• _WHAT IS NEEDED_: Extract all lines from the data beneath that include the word "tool".

• _COLLECTED DATA_:
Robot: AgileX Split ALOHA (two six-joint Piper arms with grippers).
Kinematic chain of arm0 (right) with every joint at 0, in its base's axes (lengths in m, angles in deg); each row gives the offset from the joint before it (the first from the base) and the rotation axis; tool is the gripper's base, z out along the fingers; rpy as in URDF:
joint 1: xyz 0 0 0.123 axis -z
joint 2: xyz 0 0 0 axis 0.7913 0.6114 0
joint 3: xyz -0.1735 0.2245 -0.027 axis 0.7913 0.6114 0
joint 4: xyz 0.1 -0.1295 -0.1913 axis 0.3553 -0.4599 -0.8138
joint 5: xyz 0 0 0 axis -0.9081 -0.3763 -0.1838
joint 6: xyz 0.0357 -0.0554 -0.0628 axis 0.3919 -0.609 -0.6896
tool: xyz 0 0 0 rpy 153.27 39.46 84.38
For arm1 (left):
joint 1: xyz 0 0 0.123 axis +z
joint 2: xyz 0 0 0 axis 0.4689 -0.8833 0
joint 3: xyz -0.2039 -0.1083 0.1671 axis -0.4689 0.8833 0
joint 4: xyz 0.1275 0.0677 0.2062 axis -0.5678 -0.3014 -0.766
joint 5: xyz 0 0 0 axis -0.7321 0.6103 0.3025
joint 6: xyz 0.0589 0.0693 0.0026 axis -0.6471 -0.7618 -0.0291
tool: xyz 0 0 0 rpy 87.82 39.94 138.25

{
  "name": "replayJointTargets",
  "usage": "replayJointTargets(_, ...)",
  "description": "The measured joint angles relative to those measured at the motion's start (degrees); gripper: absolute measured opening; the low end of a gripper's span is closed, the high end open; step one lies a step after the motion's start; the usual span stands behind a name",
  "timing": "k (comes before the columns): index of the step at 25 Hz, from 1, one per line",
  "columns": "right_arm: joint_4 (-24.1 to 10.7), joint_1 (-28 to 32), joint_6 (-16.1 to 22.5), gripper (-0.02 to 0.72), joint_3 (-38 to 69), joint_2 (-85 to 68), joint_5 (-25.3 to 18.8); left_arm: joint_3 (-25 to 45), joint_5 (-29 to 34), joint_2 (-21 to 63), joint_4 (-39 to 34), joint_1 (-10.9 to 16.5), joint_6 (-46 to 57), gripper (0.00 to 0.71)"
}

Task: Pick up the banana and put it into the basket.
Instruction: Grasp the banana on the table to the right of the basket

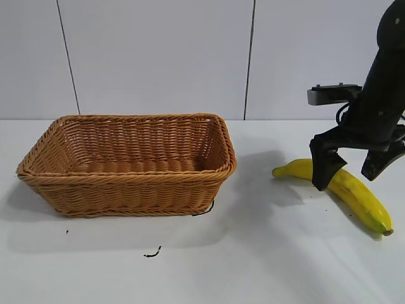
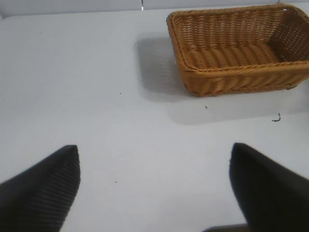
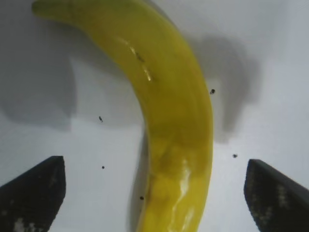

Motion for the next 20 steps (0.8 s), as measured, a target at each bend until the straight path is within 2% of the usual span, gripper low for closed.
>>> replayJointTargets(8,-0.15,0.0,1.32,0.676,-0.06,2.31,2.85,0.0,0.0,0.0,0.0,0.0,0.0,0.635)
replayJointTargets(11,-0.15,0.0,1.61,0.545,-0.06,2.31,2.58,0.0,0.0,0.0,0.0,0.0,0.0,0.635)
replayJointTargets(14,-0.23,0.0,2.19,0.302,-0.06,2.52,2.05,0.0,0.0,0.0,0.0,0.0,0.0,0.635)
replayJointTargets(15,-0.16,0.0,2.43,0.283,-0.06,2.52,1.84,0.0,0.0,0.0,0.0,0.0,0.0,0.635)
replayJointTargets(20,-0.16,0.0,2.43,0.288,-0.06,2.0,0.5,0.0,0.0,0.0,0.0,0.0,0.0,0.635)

• _RESULT OF THIS EXERCISE_:
Kinematic chain of arm0 (right) with every joint at 0, in its base's axes (lengths in m, angles in deg); each row gives the offset from the joint before it (the first from the base) and the rotation axis; tool is the gripper's base, z out along the fingers; rpy as in URDF:
tool: xyz 0 0 0 rpy 153.27 39.46 84.38
tool: xyz 0 0 0 rpy 87.82 39.94 138.25

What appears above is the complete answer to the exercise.